For 4 years, ESA’s Herschel space telescope launched in 2009 surveyed the coldest objects in the Universe to gain new insights into star and galaxy formation, as well as analysing the atmospheric chemistry of planets and comet tails.

For 4 years, the Herschel space telescope accomplished the amazing feat of observing objects that radiate at temperatures of between –268°C and –223°C, too cold to emit visible light, until it ran out of coolant at the end of April 2013, bringing its mission to an end. Launched in 2009 by the European Space Agency (ESA), Herschel’s mission was to conduct observations of very cold objects emitting at far-infrared and submillimetre wavelengths (55 to 672 µm), a range of the spectrum that cannot be explored from Earth, in order to study the formation of stars and galaxies and to analyse the chemical composition of atmospheres of planets in our solar system, comets and the interstellar medium. To do this, Herschel had three very-low-temperature instruments: SPIRE (Spectral and Photometric Imaging Receiver), HIFI (Heterodyne Instrument for the Far Infrared) and PACS (Photodetector Array Camera and Spectrometer). It also carried a 3.5-m-diameter primary mirror, larger than any previous space telescope.

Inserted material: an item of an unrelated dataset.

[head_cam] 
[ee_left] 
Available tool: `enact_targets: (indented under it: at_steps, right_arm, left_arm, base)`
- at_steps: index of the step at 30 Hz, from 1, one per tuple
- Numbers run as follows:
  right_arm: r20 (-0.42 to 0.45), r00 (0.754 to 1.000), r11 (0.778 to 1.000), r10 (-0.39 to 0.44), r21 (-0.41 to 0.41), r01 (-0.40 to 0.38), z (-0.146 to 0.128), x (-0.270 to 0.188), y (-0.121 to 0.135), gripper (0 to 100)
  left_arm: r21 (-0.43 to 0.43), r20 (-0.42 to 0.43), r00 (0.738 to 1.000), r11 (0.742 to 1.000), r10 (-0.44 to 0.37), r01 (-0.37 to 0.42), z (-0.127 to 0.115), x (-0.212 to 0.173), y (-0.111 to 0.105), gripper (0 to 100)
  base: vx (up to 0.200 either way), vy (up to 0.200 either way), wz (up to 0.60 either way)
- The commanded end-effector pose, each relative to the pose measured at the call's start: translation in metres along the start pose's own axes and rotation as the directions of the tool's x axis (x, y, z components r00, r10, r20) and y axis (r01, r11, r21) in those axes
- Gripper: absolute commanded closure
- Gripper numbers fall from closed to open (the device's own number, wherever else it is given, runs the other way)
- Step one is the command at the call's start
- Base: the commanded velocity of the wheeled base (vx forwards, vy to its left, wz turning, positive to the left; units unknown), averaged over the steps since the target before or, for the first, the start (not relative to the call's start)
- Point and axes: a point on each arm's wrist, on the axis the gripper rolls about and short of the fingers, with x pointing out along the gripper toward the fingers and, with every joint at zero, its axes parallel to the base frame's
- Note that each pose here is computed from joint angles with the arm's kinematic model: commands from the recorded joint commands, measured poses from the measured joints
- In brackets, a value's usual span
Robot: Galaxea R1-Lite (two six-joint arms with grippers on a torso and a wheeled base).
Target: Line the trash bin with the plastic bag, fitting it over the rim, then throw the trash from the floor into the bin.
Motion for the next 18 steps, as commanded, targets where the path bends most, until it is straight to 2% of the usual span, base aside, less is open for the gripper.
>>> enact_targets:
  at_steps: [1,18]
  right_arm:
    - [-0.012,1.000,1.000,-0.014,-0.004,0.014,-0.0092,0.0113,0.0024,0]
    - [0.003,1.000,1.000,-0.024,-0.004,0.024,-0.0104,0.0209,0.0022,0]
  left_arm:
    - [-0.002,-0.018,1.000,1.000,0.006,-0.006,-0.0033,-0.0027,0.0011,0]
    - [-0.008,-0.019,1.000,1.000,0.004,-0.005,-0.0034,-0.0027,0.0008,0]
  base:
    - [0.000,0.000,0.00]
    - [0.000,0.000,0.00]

Herschel is the fourth cornerstone mission of ESA’s mandatory scientific programme. CNES oversaw and funded French research laboratories’ participation in the mission. This participation was significant, as the French atomic energy and alternative energies commission CEA, the LAM astrophysics laboratory in Marseille, the IRM millimetre radioastronomy institute, the CESR space radiation research centre and the Bordeaux Observatory helped to build the HIFI, PACS and SPIRE instruments.